En avril 1919, les Nabokov, que les voyages n’effraient guère, quittent définitivement une Russie mise en coupe réglée par les bolcheviques pour se réfugier à Londres, d’où l’on enverra le fils aîné étudier les littératures russe et française au Trinity College de Cambridge. On se retrouve finalement à Berlin, au début des années 20, où vit déjà une importante population en exil et où Nabokov père dirige, avec Hessen, le journal émigré Roul (il sera assassiné quelques mois après son arrivée en Allemagne par des fascistes russes). C’est entre autres dans cette feuille que le jeune Vladimir fera paraître ses premiers textes -critiques, poèmes, traductions et, enfin, de nombreuses nouvelles dont certaines recueillies dans cette Beauté russe. « Je suis un écrivain américain, né en Russie et formé en Angleterre où j’ai étudié la littérature française avant de passer 15 ans en Allemagne », conclura-t-il plus tard de ce curieux itinéraire ; c’est au cours de cette longue période allemande qu’ont quoi qu’il en soit été écrits les treize textes de ce volume, textes que lui-même donnait parfois volontiers pour modestes (« Krasavista est une miniature de peu de conséquence avec une conclusion inattendue ») mais où l’on retrouve un auteur déjà bien affirmé. Si les plus anciennes remontent à 1927 (Une Affaire d’honneur, transposition dans le Berlin de l’immigration d’une « variation tardive du thème romantique » exploré par Tchekhov dans son Combat singulier) ou 1929 (L’Elfe-patate), c’est au cours des années 33 à 39 que la plupart ont été imaginées, soit après ses premiers grands romans (La Défense Loujine, Chambre obscure).

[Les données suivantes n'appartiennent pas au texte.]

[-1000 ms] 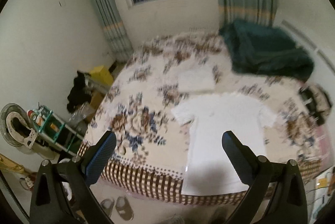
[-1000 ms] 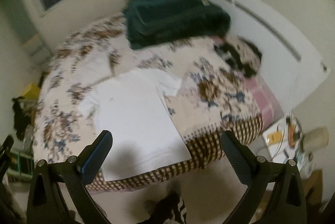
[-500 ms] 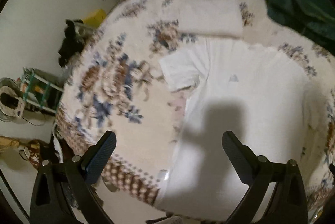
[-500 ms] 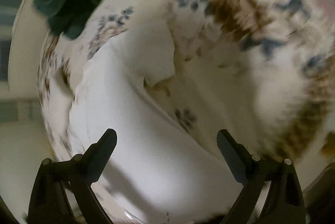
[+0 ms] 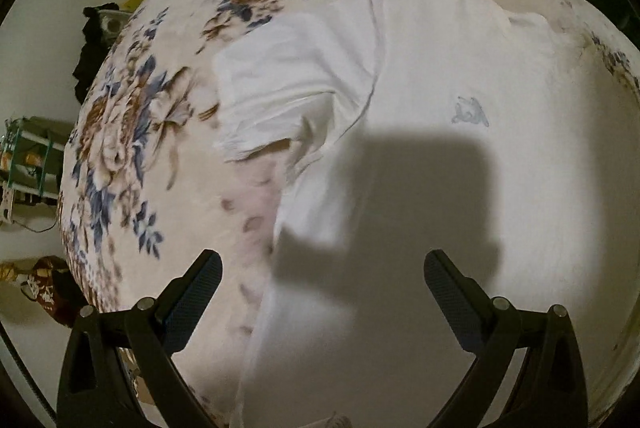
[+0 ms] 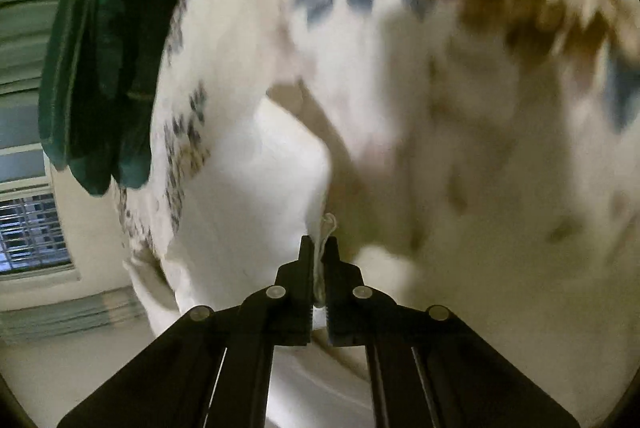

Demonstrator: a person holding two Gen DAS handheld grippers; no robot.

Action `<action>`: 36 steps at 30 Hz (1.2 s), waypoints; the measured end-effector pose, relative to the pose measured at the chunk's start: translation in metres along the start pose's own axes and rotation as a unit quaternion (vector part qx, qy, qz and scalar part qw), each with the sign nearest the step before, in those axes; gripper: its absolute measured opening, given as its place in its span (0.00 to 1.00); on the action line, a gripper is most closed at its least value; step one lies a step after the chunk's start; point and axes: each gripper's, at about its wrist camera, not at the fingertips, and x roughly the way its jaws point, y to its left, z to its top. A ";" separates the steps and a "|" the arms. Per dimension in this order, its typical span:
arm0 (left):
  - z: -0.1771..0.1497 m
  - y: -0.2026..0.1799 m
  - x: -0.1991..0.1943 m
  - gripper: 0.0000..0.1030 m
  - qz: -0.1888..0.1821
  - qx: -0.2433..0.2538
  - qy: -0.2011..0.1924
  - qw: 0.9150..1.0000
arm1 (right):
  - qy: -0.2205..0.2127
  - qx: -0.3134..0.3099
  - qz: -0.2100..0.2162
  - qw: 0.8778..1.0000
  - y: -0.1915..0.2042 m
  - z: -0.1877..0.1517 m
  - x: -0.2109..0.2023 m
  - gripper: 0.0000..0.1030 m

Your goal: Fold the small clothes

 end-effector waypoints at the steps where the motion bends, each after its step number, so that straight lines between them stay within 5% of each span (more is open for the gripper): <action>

C’est donc au cœur de sa « période russe » que l’on plongera avec ces nouvelles d’une acide cruauté et d’un irrésistible humour, où percent à chaque page le goût de l’étrange et le refus du réalisme du créateur de Humbert. Il nous attire dans un univers de cabarets russes et de jeunes émigrées au teint pâle nommées Olga ou Véra, de ruelles obscures et fêtes au champagne, truffant ses histoires comme sa langue de guet-apens et donnant de l’Allemagne des années vingt et trente un tableau vague et lointain, presque exclusivement peuplé d’exilés et de sinistres intrigants. On savourera avec un plaisir tout particulier Lèvres contre lèvres, ironique et méchante histoire d’Ilya Borisovich et de ses démêlés avec la revue littéraire Arion (refusée en 1931, la nouvelle ne fut publiée qu’en 1956, « époque à laquelle quiconque aurait pu se reconnaître dans cette histoire avait heureusement disparu »). C’est en définitive avec ces innombrables nouvelles, publiées dans le Roul berlinois ou les Sovremennyya Zapiski et autres Psoledniya Novosti à Paris que Nabokov gagna sa réputation de génie exilé de la littérature russe, cultivant talentueusement l’héritage de sa trinité personnelle – Gogol, Tolstoï, Pouchkine ; et l’on ne peut que souhaiter que soient bientôt repris en poche les trois volumes suivant cette Beauté russe, traduits chez Julliard voici une vingtaine d’années.